Transcribe the whole listing without a single picture.

######

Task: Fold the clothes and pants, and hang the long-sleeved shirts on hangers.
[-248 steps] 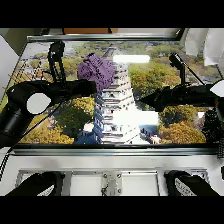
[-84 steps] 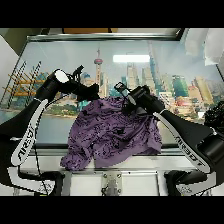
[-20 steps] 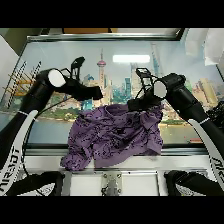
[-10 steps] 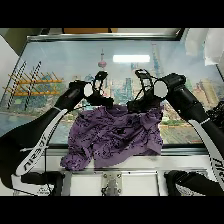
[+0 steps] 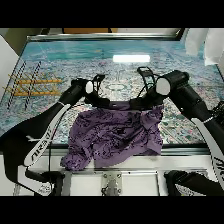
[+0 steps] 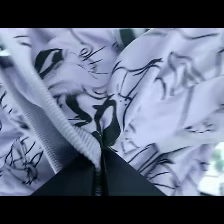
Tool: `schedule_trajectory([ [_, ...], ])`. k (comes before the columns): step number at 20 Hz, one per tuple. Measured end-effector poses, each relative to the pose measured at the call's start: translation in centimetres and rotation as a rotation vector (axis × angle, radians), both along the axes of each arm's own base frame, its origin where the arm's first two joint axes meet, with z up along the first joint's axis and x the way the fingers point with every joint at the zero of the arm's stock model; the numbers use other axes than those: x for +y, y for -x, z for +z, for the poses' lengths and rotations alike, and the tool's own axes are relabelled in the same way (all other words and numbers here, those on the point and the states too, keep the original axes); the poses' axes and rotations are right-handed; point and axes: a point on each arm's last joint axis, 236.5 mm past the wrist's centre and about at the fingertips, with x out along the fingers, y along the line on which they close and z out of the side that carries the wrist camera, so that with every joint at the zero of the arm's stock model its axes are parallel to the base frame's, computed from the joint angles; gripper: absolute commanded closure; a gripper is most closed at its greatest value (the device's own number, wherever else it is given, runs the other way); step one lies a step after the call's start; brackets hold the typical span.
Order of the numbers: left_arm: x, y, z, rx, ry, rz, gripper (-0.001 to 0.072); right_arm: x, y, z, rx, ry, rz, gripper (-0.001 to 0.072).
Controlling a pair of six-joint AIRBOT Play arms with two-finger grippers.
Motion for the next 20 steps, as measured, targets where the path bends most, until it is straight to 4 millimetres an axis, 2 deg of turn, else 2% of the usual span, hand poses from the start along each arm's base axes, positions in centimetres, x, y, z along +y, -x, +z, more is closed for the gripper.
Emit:
schedule_trajectory([
  [2, 0.9, 0.2, 3.8, -0.047, 0.018, 0.009, 0.0689, -1.2, -0.7, 1.9, -0.022, 0.007, -0.018, 0.0693],
  [4, 1.4, 1.8, 8.2, -0.084, 0.033, -0.006, 0.0689, -2.4, -0.4, 3.6, -0.019, 0.023, -0.027, 0.0693],
  [7, 1.3, 6.1, 13.0, -0.096, 0.042, -0.066, 0.0689, -3.8, 1.5, 5.0, 0.024, 0.056, -0.029, 0.0693],
  [9, 0.9, 9.2, 14.7, -0.095, 0.048, -0.105, 0.0689, -4.4, 2.9, 5.5, 0.054, 0.071, -0.024, 0.0693],
  [12, 0.6, 12.6, 14.5, -0.078, 0.059, -0.109, 0.0689, -5.1, 4.4, 5.5, 0.086, 0.088, -0.025, 0.0693],
  [14, 0.6, 13.3, 13.2, -0.064, 0.065, -0.079, 0.0689, -5.3, 4.8, 4.9, 0.104, 0.093, -0.044, 0.0693],
  [16, 0.5, 12.8, 11.7, -0.055, 0.069, -0.043, 0.0689, -5.1, 4.3, 4.3, 0.096, 0.084, -0.070, 0.0693],
  [20, 0.1, 10.5, 9.4, -0.022, 0.076, 0.019, 0.0688, -4.5, 2.9, 3.1, 0.081, 0.068, -0.106, 0.0693],
])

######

Task answer:
Task: Fold the clothes and pants, and hang the long-sleeved shirts on hangers.
[-248 steps] 
[-84 steps] 
[-20 steps] 
[-10 steps] 
[+0 steps] 
[+0 steps] 
Tool: `schedule_trajectory([ [_, ...], ])`. k (comes before the columns): step number at 20 Hz, one per tuple. Measured end-effector poses, each relative to the pose measured at the call's start: translation in centimetres and rotation as a rotation vector (axis × angle, radians), both along the axes of each arm's own base frame, its origin where the arm's first two joint axes meet, with z up along the first joint's axis and x the way the fingers point with every joint at the zero of the arm's stock model; the numbers use other axes than those: x for +y, y for -x, z for +z, for the poses' lengths and rotations alike, and the tool's own axes are relabelled in the same way (all other words and numbers here, those on the point and the states too, keep the original axes); the poses' axes and rotations are right-handed; point and axes: a point on each arm's last joint axis, 236.5 mm past the wrist's centre and about at the fingertips, with x out along the fingers, y along the line on which they close and z out of the side that carries the wrist camera, so that with every joint at the zero of the arm's stock model its axes are parallel to the base frame's, computed from the joint angles; gripper: absolute commanded closure; a gripper is most closed at its greatest value (the device's own number, wherever else it is given, runs the other way); step one lies a step after the call's start; brackets hold the typical span.
Order of the numbers: left_arm: x, y, z, rx, ry, rz, gripper (-0.001 to 0.072); right_arm: x, y, z, rx, ry, rz, gripper (-0.001 to 0.072).
Controlling a pair of six-joint AIRBOT Play arms with two-finger grippers.
Motion for the next 20 steps, as measured, targets where the path bends most, until it is straight to 4 millimetres an axis, 2 deg of turn, else 2% of the usual span, hand poses from the start along each arm's base axes, positions in centimetres, x, y, z along +y, -x, +z, more is closed for the gripper.
Emit:
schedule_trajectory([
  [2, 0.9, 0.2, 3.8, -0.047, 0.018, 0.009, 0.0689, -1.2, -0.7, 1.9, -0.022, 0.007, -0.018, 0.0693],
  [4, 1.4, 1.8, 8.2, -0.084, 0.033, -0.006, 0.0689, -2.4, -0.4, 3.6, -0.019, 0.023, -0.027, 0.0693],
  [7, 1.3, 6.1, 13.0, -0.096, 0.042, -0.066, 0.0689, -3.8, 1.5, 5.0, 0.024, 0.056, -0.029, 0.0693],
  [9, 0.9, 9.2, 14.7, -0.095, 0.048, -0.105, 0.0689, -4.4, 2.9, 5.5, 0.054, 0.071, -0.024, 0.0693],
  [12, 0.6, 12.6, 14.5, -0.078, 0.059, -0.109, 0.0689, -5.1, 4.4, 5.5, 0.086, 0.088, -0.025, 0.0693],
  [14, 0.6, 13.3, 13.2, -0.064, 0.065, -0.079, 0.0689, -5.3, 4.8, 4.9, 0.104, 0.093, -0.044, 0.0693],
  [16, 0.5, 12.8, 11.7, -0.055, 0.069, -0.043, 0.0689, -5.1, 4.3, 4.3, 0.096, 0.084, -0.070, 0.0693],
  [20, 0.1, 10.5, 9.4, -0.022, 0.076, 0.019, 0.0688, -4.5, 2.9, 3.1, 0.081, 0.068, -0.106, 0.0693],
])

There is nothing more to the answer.